# Cichlids all of a sudden hide when someone approaches tank



## Markito (Feb 26, 2010)

so im fairly new to the game of fishes, as usual my cichlids would be out and about all day until i turned off the light. i used to be able to enjoy watching the tank untill recently...

the other day i noticed that they would hide once i came close to the tank or if they saw anything moving in the area. i can get them out with food, and maybe they will swim about around the tank but if i make any sudden moves they all scram back inside the rocks and hide around inside. they never did this before.

i have about 20 fishes in a 60 gallon, most of which are about 1"-3" but only about 6 of em are 3" the rent are smaller. my water levels are good

nitrite 0ppm
nitrate 5ppm
ammonia 0ppm
ph 7.8
temp 80

i put in a 3" rusty the day before but didnt notice anything till the day after, he seems to hang out in the back of the tank and not seem to be as active like the others when they are out. also that night i noticed everything. my nephew flew a big paper airplane across the tank and was looking at the fishes while holding the plane. would the fishes think its a larger fish or bird and be terrified? how can i fix this? i heard about adding dither fishes but i dont really want them in the tank and dont want em to be target fishes for them to kill. could the rusties behavior affect everyone else behavior and cause them to be skittish?

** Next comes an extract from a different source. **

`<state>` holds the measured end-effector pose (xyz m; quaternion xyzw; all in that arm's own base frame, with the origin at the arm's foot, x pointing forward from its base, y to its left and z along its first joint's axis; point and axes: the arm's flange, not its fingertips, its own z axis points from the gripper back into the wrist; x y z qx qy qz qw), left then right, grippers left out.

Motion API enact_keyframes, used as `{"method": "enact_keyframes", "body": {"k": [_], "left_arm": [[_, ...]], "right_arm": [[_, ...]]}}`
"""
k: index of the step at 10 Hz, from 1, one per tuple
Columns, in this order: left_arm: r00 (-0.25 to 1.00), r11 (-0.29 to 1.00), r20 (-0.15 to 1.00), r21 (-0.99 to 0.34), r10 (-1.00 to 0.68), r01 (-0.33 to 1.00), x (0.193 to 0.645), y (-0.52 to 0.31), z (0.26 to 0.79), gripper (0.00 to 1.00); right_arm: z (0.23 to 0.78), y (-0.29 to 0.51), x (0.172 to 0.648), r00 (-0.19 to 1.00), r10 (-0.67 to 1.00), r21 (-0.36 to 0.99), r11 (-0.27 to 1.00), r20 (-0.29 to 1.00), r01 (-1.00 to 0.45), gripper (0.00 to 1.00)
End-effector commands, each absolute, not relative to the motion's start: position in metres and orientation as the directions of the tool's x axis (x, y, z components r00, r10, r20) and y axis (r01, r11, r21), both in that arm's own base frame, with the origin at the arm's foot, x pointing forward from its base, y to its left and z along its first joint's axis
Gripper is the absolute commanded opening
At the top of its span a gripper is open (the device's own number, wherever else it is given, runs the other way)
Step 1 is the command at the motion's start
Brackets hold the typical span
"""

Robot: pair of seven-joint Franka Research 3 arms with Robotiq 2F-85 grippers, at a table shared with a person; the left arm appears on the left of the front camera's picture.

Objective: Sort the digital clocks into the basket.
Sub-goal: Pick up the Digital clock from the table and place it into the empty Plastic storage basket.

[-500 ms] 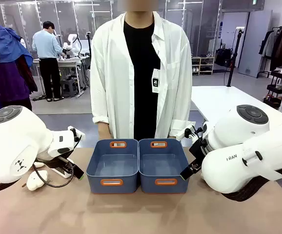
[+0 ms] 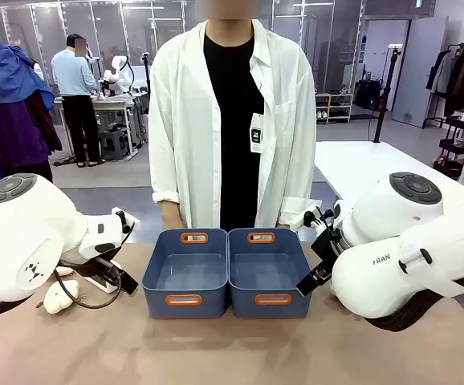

any help or info would be greatly appreciated, thanks guys!


----------



## 748johnd (Jun 30, 2007)

I had the same thing happen to me. I had yellow labs and acei and when they were young they would always be out looking to be fed, but as they grew older they became very skittish and when anyone approached the tank they would hide. I tried removing rocks and making the tank less bright. The only way I could watch the fish was from across the room. I finally gave up and traded them in at a couple of local pet stores. In the spring I plan to go back to a planted tank with either barbs or tetras. I don't think your nephew's paper airplane had any lasting effect on the fish.


----------



## Markito (Feb 26, 2010)

man i hope they get all active again when people around cause thats what made them cool to watch


----------



## Aura (Oct 29, 2005)

I wouldn't be surprised if the paper airplane started the behavior. Something similar happened to one of my tanks recently. I was vacuuming in front of the tank and somehow dropped it, making a loud thud causing every fish to disappear into the rocks. For about a week they would hide when they saw me. It looked like an empty tank and was so different from the thrash they usually greeted me with.  But they did slowly start coming back out and are back to normal now. It just took a few days.


----------



## noddy (Nov 20, 2006)

Nine times out of ten this behavour is caused by extreme ugliness. I have seen some tanks where the fish wouldn't even come out from behind the rocks to eat and eventually died of starvation due to the owner being absolutely hideous. I personally have extremely active fish in all my tanks.
:wink:


----------



## lloyd (Aug 24, 2005)

noddy said:


> Nine times out of ten this behavour is caused by extreme ugliness. I have seen some tanks where the fish wouldn't even come out from behind the rocks to eat and eventually died of starvation due to the owner being absolutely hideous. I personally have extremely active fish in all my tanks.
> :wink:


 not true at all. my labs never hide from me and the tank is even located within site lines of the bath. 
seriously....try dropping your temp a few degrees. temperature affects metabolism, and i find many activities can be influenced by keeping fish at the high or lowest of their tolerances. for example, i dropped the temperature of my lab tank to 72, to accommodate a new group of cool water corydora, and the labs have stopped breeding since. 
and if your nitrate is managed with XL water change volumes, you might want to experiment with smaller changes more often. big water changes are a great maintenance catch up, but their downside is a probable affect on water parameters. 
bottom line, your fish are sensing change, which drives them into an instinctive, cautious attention.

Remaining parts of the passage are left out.